» DESCRIPTION OF THE TASK:
Search the records below for "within" and copy every line it turns up in.

[Data entries]

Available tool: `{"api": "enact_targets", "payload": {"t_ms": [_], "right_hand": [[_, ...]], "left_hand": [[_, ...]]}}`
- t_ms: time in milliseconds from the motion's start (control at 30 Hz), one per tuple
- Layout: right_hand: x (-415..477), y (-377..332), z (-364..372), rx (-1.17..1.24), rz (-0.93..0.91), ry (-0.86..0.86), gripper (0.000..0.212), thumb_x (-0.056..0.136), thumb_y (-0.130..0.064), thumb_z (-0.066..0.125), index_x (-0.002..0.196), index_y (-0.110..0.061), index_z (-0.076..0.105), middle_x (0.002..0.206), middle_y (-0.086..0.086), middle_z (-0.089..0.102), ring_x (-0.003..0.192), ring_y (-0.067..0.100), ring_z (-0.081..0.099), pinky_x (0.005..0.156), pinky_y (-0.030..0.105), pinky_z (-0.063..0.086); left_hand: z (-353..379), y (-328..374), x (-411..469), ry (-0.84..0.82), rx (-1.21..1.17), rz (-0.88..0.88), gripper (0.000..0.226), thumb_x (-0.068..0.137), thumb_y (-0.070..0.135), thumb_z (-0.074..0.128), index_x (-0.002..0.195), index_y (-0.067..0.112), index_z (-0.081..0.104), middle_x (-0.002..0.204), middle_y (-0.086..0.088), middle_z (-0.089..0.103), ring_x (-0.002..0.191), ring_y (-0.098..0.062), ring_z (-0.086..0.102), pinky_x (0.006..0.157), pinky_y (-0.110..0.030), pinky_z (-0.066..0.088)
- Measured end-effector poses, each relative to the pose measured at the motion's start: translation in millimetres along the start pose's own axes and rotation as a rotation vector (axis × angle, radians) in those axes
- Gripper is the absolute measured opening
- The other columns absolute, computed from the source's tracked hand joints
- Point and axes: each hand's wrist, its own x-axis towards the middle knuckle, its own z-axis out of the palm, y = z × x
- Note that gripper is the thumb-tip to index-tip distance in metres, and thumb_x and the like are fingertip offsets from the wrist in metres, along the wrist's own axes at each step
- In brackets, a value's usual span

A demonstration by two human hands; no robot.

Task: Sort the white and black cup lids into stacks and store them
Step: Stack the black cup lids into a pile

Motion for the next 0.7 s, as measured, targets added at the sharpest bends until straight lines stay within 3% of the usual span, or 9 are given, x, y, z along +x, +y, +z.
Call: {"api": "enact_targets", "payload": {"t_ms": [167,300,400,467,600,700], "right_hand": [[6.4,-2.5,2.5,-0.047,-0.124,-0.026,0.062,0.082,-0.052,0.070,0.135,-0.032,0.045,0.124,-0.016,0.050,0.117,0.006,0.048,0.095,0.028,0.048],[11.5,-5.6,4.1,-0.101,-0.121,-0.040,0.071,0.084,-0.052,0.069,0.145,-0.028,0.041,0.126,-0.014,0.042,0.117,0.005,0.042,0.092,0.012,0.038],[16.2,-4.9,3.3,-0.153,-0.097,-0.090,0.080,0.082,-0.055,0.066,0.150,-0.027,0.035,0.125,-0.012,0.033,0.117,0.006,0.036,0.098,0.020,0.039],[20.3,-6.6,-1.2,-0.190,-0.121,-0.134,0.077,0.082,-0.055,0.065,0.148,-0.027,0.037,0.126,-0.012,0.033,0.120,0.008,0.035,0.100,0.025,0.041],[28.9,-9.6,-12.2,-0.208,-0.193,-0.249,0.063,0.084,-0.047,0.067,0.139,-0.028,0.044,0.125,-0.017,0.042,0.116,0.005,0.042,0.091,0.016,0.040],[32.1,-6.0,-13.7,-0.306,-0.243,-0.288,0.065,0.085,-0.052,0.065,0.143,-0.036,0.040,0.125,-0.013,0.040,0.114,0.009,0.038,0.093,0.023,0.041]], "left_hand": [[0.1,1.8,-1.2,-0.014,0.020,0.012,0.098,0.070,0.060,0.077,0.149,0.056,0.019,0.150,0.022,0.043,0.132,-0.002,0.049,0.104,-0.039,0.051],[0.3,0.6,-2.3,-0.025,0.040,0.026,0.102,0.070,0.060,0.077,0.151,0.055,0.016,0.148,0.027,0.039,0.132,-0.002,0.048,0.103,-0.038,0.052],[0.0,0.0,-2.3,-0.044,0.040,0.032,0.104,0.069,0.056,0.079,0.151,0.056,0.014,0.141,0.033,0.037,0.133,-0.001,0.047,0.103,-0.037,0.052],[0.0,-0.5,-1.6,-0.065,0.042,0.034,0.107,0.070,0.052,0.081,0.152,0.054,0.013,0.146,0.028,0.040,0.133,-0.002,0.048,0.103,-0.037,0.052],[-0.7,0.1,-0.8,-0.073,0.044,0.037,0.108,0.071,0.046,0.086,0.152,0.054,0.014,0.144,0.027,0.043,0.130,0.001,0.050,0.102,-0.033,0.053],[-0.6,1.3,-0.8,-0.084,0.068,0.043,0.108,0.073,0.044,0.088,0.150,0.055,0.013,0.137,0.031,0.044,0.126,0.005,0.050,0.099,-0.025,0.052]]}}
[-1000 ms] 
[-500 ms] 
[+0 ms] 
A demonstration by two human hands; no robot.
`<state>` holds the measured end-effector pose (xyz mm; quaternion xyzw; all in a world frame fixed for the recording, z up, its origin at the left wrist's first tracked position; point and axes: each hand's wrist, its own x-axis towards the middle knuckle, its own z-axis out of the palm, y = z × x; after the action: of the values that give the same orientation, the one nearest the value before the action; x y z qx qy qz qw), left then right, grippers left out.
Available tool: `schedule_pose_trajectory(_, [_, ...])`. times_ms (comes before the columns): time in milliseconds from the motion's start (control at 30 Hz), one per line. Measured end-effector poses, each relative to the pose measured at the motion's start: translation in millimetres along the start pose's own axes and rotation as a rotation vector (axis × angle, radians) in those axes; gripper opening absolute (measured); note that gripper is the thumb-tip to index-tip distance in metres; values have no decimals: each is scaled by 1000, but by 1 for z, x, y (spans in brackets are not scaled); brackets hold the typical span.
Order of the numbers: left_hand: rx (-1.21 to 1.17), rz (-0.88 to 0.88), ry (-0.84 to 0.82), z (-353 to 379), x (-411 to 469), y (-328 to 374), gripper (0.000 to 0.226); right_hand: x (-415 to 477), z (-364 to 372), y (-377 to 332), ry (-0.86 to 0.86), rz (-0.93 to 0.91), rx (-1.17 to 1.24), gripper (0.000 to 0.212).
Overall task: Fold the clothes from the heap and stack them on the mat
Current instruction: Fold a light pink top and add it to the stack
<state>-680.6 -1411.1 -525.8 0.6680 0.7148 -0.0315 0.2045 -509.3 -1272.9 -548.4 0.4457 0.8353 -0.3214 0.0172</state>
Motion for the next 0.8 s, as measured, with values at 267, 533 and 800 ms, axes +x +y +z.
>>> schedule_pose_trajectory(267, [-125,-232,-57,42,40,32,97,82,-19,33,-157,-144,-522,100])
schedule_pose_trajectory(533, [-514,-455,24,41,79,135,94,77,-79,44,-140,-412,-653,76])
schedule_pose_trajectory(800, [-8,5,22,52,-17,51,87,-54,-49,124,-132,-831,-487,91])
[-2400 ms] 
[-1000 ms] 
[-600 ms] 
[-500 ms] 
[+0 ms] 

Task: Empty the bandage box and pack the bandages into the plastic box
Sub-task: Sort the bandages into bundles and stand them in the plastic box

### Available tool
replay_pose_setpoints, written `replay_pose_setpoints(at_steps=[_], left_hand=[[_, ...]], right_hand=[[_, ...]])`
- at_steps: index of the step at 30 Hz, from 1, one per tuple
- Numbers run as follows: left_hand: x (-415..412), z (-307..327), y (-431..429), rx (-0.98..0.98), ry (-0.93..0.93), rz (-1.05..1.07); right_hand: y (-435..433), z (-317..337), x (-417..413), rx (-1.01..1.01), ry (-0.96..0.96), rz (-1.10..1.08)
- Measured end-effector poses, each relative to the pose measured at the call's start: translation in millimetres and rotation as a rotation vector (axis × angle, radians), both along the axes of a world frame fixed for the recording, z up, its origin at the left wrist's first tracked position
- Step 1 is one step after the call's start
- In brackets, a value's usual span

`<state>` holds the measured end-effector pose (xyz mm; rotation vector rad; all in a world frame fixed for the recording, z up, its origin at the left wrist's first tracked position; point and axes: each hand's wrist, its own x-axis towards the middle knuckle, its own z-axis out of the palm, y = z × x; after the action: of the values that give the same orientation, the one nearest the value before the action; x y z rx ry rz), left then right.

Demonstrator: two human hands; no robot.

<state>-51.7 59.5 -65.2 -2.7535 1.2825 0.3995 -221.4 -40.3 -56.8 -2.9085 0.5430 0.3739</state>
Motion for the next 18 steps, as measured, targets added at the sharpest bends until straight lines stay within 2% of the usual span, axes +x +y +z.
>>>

» ANSWER SPACE:
Motion for the next 0.7 s, as measured, targets added at the sharpest bends until straight lines stay within 3% of the usual span, or 9 are given, x, y, z along +x, +y, +z.
Motion for the next 18 steps, as measured, targets added at the sharpest bends until straight lines stay within 2% of the usual span, axes +x +y +z.

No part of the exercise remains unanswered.